The answer should be every line below, repeated exactly, with the images left out.

▶ _Data extract_
□ □ □

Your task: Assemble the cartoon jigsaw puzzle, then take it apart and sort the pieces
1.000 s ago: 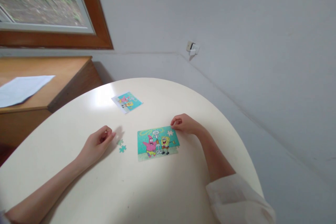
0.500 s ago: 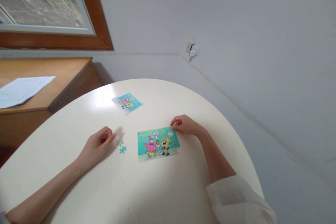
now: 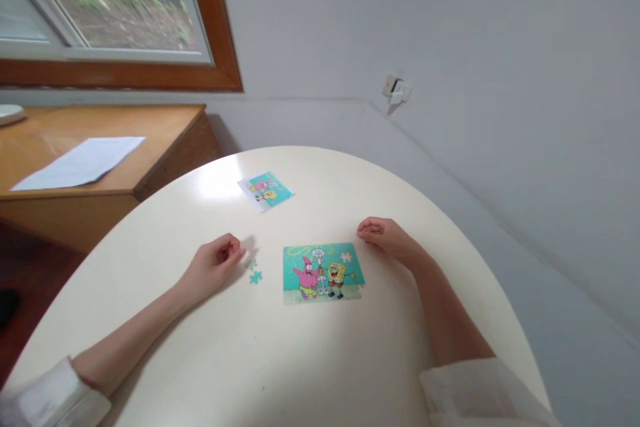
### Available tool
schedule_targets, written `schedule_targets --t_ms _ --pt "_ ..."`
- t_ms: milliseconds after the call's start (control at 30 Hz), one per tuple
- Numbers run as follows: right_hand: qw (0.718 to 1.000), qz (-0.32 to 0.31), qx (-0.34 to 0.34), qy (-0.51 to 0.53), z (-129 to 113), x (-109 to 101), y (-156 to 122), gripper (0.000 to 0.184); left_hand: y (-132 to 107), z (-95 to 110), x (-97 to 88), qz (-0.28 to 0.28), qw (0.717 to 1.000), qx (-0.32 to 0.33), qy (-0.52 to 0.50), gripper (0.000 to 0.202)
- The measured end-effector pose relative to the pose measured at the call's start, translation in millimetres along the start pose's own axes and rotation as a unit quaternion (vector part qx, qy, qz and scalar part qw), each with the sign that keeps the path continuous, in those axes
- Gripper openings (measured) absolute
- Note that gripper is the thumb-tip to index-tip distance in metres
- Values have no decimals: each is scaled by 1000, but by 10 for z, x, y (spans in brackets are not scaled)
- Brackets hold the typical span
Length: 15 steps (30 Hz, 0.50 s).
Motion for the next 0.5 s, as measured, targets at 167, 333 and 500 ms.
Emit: schedule_targets --t_ms 167,333,500 --pt "1000 1 -1 -13 21 -16 -4 43 -65 99 23 -94 986 108 81 13" --pt "1000 5 -4 -11 39 -16 2 43 -119 96 41 -149 964 138 172 27" --pt "1000 9 -9 -18 46 -26 3 43 -134 93 82 -175 955 147 188 18"
Point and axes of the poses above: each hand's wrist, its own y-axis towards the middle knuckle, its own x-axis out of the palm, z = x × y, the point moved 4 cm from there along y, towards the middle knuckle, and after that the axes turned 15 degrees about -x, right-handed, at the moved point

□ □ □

▶ _Exercise answer_
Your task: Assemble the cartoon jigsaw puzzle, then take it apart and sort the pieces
1.000 s ago: 
0.500 s ago: 
now: 
### Available tool
schedule_targets, written `schedule_targets --t_ms _ --pt "_ ..."`
- t_ms: milliseconds after the call's start (control at 30 Hz), one per tuple
- Numbers run as follows: right_hand: qw (0.718 to 1.000), qz (-0.32 to 0.31), qx (-0.34 to 0.34), qy (-0.51 to 0.53), z (-129 to 113), x (-109 to 101), y (-156 to 122), gripper (0.000 to 0.184); left_hand: y (-132 to 107), z (-95 to 110), x (-97 to 88), qz (-0.28 to 0.28), qw (0.717 to 1.000), qx (-0.32 to 0.33), qy (-0.52 to 0.50), gripper (0.000 to 0.202)
- The measured end-effector pose relative to the pose measured at the call's start, translation in millimetres along the start pose's own axes and rotation as a unit quaternion (vector part qx, qy, qz and scalar part qw), each with the sign that keeps the path continuous, in those axes
- Gripper openings (measured) absolute
- Note that gripper is the thumb-tip to index-tip distance in metres
- Values have no decimals: each is scaled by 1000, but by 10 for z, x, y (spans in brackets are not scaled)
- Brackets hold the typical span
Length: 15 steps (30 Hz, 0.50 s).
Motion for the next 0.5 s, as measured, targets at 167, 333 and 500 ms.
Emit: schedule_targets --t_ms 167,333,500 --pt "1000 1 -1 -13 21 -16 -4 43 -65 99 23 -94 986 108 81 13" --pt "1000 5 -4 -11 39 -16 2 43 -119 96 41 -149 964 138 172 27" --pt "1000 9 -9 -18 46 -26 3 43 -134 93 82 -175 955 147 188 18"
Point and axes of the poses above: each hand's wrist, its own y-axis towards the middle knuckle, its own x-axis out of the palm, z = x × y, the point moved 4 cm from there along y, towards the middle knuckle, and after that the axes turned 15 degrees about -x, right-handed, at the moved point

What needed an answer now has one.